Господин фон Блайхроден услышал достаточно, и кровь до такой степени заполнила его мозг, что он никак не мог уснуть. Он прошел в трактир и попросил солдат разойтись.

Затем он разделся, окунул голову в умывальный таз, взял Шопенгауэра и лег почитать. Под бурное биение сердца он читал: «Рождение и смерть в равной мере принадлежат жизни и пребывают в равновесии, обуславливая друг друга; вместе они воплощают два полюса в откровении нашей жизни. Наиболее мудрая из всех мифологий, индусская мифология выразила эту мысль, сделав непременным атрибутом Шивы, бога, воплощающего разрушение, воплощающего смерть, наряду с ожерельем из черепов фаллос — орган и символ зарождения… Смерть есть болезненное исторжение из узла, которым сладострастие привязало нас к сущему, есть насильственное исправление основной ошибки нашего бытия, есть окончание странствия».

Он выронил книжку, ибо услышал какой-то крик и возню в собственной постели. Кто здесь может быть? Он увидел тело, нижняя часть которого свела судорога, а грудную клетку расперло, как обручи на бочонке, и еще он услышал странный гулкий голос, истошно вопивший под простыней. Это было его собственное тело! Неужели он раздвоился до того, что мог наблюдать себя со стороны и слышать свой голос, как голос чужого человека? Крик не умолкал. Дверь отворилась, и покорная хозяйка вошла в комнату, вероятно, сперва постучав.

— Что прикажете, господин лейтенант? — спросила она, и глаза у нее горели, а на губах играла странная улыбка.

— Я? — удивился больной. — Ничего. Вообще же мне очень плохо, и я попросил бы вызвать врача.

— Здесь нет врача, нам обычно помогает священник, — отвечала женщина, и на лице ее больше не было улыбки.

— Тогда пошлите за священником, — попросил лейтенант, — хотя я не слишком жалую священников.

— Но если человек болен, ему волей-неволей придется их жаловать.
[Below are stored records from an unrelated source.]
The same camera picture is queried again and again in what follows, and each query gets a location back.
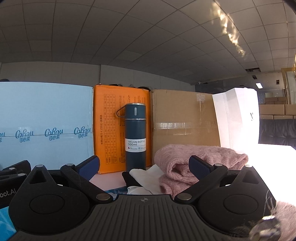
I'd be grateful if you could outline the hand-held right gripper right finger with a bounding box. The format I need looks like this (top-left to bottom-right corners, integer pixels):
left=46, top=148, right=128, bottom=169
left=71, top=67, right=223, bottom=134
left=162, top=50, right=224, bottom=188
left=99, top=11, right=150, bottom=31
left=174, top=156, right=264, bottom=204

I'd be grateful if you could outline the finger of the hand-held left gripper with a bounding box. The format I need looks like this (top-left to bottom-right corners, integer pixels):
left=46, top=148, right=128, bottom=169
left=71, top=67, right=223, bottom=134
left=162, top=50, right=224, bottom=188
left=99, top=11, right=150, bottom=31
left=2, top=160, right=31, bottom=175
left=0, top=173, right=28, bottom=184

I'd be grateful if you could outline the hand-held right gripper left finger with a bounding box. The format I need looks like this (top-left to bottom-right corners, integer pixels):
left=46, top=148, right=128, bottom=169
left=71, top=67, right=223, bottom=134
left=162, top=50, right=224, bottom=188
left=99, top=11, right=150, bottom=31
left=25, top=156, right=114, bottom=202

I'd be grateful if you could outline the pink knitted sweater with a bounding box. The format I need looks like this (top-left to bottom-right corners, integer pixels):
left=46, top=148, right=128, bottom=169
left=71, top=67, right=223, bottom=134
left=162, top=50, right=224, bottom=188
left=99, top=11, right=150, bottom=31
left=154, top=144, right=249, bottom=200

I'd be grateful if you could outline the white garment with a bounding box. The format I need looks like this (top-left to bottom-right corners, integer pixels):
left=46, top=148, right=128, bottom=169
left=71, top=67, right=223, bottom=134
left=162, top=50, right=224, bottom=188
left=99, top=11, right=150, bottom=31
left=127, top=165, right=165, bottom=195

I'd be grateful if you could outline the printed desk mat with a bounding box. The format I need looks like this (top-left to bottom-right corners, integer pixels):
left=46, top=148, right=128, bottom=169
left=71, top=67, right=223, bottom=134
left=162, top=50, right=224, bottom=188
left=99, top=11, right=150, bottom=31
left=0, top=186, right=130, bottom=233

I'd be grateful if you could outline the orange flat box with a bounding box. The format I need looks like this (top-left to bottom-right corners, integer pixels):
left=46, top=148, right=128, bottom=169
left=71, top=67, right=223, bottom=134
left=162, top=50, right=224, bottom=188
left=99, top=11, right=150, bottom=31
left=93, top=85, right=150, bottom=175

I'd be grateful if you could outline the black cloth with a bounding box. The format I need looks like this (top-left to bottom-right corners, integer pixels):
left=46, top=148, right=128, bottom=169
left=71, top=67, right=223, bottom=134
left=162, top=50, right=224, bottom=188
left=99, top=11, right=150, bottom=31
left=122, top=171, right=142, bottom=187

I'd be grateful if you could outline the brown cardboard box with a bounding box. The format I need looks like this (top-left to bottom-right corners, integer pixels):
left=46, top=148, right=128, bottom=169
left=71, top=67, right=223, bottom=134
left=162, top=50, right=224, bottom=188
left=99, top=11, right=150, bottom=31
left=149, top=89, right=220, bottom=166

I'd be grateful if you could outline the dark blue vacuum bottle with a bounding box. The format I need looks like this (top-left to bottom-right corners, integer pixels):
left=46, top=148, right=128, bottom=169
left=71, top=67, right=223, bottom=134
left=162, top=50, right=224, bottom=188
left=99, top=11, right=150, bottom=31
left=116, top=103, right=147, bottom=172

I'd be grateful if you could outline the light blue carton box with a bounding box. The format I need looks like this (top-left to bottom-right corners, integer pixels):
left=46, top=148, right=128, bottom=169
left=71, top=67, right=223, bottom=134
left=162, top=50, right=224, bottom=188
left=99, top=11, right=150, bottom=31
left=0, top=82, right=95, bottom=170

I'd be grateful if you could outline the white paper bag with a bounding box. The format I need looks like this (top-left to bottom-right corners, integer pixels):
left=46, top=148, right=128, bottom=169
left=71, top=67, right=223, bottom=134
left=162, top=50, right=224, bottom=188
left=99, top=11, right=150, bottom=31
left=212, top=88, right=259, bottom=149

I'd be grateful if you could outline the black leather chair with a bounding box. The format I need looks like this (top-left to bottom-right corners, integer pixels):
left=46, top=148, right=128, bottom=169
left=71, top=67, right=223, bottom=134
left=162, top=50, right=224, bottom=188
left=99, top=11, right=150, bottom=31
left=258, top=118, right=296, bottom=150

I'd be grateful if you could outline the stack of cardboard boxes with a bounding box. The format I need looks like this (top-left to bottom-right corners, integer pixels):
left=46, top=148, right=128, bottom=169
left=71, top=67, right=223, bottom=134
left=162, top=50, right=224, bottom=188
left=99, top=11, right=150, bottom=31
left=259, top=96, right=296, bottom=120

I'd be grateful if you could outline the pink fuzzy cloth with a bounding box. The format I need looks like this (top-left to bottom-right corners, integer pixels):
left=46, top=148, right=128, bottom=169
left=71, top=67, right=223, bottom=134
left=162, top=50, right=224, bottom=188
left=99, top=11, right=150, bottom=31
left=231, top=200, right=296, bottom=241

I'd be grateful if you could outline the gold door frame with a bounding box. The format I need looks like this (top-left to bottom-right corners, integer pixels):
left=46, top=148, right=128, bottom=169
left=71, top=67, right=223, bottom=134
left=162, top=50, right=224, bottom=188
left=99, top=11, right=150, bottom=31
left=281, top=67, right=296, bottom=105
Когда патер пришел, он сразу направился к постели и взял больного за запястье.

— Как по-вашему, что со мной? — спросил больной. — Что со мной?
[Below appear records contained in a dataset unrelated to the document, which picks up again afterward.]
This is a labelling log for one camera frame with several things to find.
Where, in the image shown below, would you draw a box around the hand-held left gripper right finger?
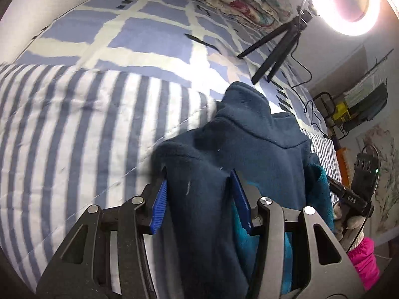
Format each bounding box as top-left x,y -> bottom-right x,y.
230,169 -> 365,299

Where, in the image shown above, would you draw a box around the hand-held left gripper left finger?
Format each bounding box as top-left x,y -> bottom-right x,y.
36,174 -> 169,299

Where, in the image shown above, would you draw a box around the teal plaid fleece jacket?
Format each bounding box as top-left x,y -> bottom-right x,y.
150,81 -> 334,299

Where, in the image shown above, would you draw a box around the person's right forearm pink sleeve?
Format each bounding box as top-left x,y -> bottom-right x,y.
346,237 -> 381,292

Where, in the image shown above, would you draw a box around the dark green hanging clothes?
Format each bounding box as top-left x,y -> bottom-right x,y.
349,82 -> 389,122

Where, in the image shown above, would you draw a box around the black clothes rack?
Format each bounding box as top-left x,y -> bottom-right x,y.
343,48 -> 395,131

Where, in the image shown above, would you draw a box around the person's right hand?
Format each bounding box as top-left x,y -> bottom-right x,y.
332,201 -> 367,251

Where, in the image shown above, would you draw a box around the orange bench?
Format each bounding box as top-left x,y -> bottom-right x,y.
337,148 -> 351,187

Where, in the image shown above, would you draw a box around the yellow crate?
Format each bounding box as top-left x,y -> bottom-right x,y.
330,101 -> 350,122

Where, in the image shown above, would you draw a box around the white striped hanging cloth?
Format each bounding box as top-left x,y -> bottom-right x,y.
344,69 -> 379,106

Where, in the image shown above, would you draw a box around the blue white striped quilt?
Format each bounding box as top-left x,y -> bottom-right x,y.
0,62 -> 342,295

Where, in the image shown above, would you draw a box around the black tripod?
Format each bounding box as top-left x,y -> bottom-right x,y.
236,9 -> 317,85

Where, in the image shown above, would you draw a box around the blue checked bed sheet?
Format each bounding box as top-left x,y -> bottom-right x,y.
14,0 -> 331,138

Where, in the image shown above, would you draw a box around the landscape wall painting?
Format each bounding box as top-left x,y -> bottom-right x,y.
355,125 -> 399,234

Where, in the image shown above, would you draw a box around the black metal tube frame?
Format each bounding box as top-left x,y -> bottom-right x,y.
312,92 -> 336,119

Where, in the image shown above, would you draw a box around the black ring light cable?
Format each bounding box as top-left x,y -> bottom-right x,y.
291,53 -> 331,139

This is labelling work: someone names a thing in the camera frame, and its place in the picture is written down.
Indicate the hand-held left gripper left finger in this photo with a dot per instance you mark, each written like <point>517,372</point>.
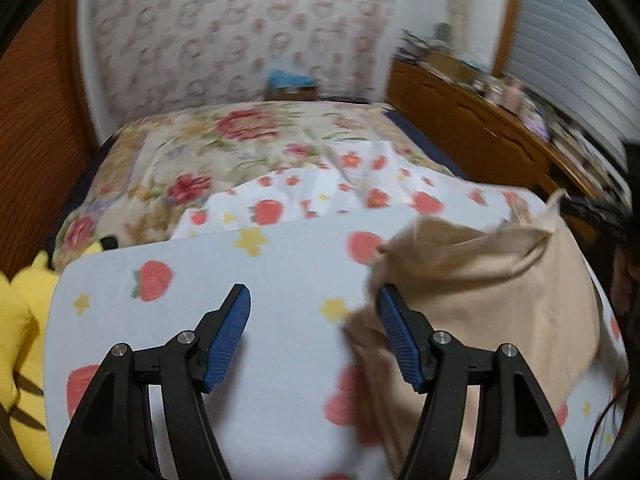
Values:
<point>227,340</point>

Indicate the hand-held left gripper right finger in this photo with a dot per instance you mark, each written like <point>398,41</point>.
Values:
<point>400,345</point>

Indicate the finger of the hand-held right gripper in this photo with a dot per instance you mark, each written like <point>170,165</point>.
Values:
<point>592,212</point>

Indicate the beige printed t-shirt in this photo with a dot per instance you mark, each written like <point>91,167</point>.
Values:
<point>475,270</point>

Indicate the person's right hand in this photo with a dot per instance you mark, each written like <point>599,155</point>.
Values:
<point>625,280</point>

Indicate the strawberry print bed sheet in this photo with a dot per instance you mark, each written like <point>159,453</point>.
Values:
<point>290,270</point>

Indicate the pink thermos jug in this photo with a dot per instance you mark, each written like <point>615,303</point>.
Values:
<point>513,96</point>

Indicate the grey window blind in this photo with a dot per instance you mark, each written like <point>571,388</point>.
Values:
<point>560,35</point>

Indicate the wooden side cabinet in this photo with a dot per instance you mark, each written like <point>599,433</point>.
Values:
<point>450,110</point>

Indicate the floral quilt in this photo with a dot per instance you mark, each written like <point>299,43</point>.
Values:
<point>200,140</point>

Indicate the plain cardboard box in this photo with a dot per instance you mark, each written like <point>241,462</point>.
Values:
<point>450,67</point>

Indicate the yellow plush toy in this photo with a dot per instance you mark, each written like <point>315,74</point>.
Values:
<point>20,320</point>

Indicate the stack of folded cloths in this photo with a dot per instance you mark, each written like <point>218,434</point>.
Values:
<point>417,47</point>

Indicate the cardboard box with blue contents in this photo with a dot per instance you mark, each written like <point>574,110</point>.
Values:
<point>290,87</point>

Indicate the brown louvered wardrobe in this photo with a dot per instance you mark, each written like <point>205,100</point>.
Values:
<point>35,135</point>

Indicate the circle patterned sheer curtain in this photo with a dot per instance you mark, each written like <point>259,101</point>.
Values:
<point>250,20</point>

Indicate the wooden window frame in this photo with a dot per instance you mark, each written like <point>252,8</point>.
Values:
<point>507,20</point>

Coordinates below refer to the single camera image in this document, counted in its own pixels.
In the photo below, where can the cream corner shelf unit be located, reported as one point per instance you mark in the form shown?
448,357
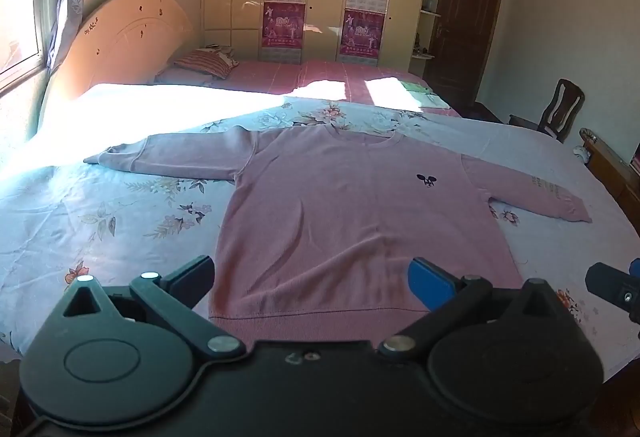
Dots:
431,13

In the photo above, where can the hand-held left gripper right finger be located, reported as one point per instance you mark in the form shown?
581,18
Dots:
430,284

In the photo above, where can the pink sweater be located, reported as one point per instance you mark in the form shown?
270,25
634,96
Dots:
325,217

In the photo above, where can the white patterned pillow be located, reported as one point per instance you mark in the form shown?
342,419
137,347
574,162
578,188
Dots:
229,53

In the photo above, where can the dark wooden chair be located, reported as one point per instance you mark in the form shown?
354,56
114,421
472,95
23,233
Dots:
567,102

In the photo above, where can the pink pillow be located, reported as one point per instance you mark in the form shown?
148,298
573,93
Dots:
172,76

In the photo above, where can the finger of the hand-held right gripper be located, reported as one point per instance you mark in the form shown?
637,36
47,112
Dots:
607,282
636,268

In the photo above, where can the floral bed sheet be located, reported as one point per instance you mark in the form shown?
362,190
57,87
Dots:
100,217

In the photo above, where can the white figurine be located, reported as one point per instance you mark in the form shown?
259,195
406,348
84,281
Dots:
581,153

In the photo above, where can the orange striped pillow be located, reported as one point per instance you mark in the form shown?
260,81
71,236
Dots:
202,62

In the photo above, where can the wooden cabinet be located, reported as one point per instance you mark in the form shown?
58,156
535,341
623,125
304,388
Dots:
610,167

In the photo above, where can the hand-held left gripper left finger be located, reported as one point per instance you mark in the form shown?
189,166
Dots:
192,284

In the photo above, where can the dark wooden door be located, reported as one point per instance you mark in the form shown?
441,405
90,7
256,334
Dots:
465,17

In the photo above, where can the white folded cloth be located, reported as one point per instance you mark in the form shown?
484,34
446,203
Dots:
436,101

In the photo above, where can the green folded cloth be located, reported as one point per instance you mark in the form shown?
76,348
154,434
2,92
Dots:
415,88

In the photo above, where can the cream bed headboard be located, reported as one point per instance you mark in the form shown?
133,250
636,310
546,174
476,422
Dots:
125,37

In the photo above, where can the pink checked bedspread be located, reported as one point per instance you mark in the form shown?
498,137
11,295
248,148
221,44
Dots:
270,77
— Нечистая совесть! — коротко ответил священник.

Господин Блайхроден так и взвился:

— Нечистая совесть у человека, который выполнил свой долг?

— Да, — сказал священник и, взяв мокрое полотенце, положил его больному на голову. — Выслушайте меня, если вы еще способны на это. Теперь вы обречены! На участь более страшную, чем участь тех троих. Слушайте меня внимательно. Я знаю симптомы. Вы стоите на границе безумия. Попытайтесь продумать эту мысль до конца. Думайте с предельным напряжением сил, и, возможно, вы почувствуете, как ваш мозг приходит в порядок. Слушайте меня и следите за тем, что я говорю, если только сможете. Вы раздвоились. Вы воспринимаете часть самого себя как другого или даже третьего человека. Как это произошло? А вот как: большая социальная ложь породила раздвоенность у нас у всех. Когда сегодня днем вы писали своей жене, вы были одним человеком, правдивым, добрым, простым, за разговором со мной вы стали другим человеком. Подобно тому как лицедей теряет самого себя и превращается в конгломерат сыгранных ролей, так и социальный человек представляет собой по меньшей мере две личности. И когда из-за потрясения, ошеломленности, грозы духа душа разрывается на части, перед нами оказываются две различные природы, одна лежит подле другой, одна разглядывает другую… Вот я вижу на полу книгу, которая и мне знакома. Это был человек глубокого ума, возможно, самого глубокого из всех доныне известных. Он проник взором убожество и никчемность земной жизни так, словно учился у Господа Спасителя нашего, и, однако, он и сам не мог избежать раздвоения, ибо жизнь, рождение, привычки, человеческие слабости толкали его вспять! Как видите, господин мой, мне доводилось читать не только требник. И сейчас я говорю с вами как врач, а не как священнослужитель, поскольку мы оба — следите за ходом моей мысли! — мы понимаем друг друга. Уж не думаете ли вы, что и мне неведомо проклятие, на которое обрекает меня моя двойная жизнь? Я не подвергаю сомнению священные предметы, ибо они вросли в мою плоть, проникли в меня до мозга костей, но я сознаю также, что, обращаясь к вам, я обращаюсь не от Божьего имени. Понимаете, мы проникаемся ложью еще во чреве матери, всасываем ее с материнским молоком, и тот, кто при существующем положении захочет говорить правду… да, да… — вы следите за ходом моей мысли?..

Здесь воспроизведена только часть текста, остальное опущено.